Below are entries. Pull out all lines containing "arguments".

++++

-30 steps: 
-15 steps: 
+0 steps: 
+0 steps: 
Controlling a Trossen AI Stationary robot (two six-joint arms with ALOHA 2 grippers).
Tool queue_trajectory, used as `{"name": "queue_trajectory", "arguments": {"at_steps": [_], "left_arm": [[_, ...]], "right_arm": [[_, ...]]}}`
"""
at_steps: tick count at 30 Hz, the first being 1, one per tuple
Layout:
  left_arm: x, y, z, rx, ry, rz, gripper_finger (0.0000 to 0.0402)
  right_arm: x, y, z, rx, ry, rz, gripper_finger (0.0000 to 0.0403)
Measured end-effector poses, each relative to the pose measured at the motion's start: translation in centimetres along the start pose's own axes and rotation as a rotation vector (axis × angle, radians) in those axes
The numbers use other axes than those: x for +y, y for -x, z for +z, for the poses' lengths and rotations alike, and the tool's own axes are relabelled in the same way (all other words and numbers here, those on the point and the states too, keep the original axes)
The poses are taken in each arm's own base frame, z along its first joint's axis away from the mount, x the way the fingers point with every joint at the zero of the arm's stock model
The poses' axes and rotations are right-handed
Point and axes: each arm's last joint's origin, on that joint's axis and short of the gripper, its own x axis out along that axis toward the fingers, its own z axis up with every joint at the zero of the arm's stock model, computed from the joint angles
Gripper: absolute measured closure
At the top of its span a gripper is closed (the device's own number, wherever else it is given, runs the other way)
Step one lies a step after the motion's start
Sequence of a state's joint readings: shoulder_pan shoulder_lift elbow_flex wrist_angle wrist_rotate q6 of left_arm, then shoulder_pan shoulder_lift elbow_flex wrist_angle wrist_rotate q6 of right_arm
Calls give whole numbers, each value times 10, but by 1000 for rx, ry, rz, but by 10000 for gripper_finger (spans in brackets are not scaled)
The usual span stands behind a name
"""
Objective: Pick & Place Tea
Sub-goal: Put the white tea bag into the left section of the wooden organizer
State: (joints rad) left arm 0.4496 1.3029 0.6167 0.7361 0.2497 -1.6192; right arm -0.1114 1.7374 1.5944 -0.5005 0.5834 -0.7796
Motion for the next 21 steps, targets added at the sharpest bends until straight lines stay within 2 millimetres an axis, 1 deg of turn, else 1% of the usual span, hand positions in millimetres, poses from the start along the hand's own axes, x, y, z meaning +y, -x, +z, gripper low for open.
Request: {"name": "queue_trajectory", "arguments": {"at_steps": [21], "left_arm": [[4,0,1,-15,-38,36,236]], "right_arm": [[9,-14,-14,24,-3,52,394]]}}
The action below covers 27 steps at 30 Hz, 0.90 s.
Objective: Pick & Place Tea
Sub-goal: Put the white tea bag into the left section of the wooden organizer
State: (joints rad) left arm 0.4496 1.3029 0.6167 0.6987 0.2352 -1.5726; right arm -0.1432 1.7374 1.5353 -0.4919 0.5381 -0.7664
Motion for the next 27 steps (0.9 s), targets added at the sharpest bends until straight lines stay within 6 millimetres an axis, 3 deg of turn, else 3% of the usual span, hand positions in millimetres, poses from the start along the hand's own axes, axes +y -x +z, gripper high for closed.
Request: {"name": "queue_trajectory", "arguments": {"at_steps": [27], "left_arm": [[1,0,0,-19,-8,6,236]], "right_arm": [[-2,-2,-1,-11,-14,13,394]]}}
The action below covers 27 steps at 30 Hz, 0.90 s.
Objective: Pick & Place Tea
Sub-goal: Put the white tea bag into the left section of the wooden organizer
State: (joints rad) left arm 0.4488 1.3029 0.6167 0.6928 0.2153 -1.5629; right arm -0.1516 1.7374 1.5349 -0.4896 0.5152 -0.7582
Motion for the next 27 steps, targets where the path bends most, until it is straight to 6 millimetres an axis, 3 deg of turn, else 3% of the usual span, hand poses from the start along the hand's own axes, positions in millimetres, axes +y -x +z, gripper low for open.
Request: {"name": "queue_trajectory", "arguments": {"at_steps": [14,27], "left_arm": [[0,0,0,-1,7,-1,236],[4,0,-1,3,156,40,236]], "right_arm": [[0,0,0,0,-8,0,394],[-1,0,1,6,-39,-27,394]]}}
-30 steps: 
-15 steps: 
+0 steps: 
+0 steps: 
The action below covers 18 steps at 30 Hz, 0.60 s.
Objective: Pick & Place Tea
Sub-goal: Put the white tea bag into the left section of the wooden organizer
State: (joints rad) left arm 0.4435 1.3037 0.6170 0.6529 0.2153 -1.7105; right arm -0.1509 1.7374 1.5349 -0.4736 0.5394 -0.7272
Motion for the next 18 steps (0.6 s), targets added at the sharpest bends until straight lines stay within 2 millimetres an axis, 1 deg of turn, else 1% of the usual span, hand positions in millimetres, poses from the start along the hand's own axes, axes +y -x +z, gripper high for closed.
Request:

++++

■ **Task output**
Tool queue_trajectory, used as `{"name": "queue_trajectory", "arguments": {"at_steps": [_], "left_arm": [[_, ...]], "right_arm": [[_, ...]]}}`
Request: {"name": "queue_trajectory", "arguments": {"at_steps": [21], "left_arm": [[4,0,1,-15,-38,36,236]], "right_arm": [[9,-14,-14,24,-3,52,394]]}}
Request: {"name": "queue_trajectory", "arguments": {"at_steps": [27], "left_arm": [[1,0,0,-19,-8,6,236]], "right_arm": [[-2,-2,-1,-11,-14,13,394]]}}
Request: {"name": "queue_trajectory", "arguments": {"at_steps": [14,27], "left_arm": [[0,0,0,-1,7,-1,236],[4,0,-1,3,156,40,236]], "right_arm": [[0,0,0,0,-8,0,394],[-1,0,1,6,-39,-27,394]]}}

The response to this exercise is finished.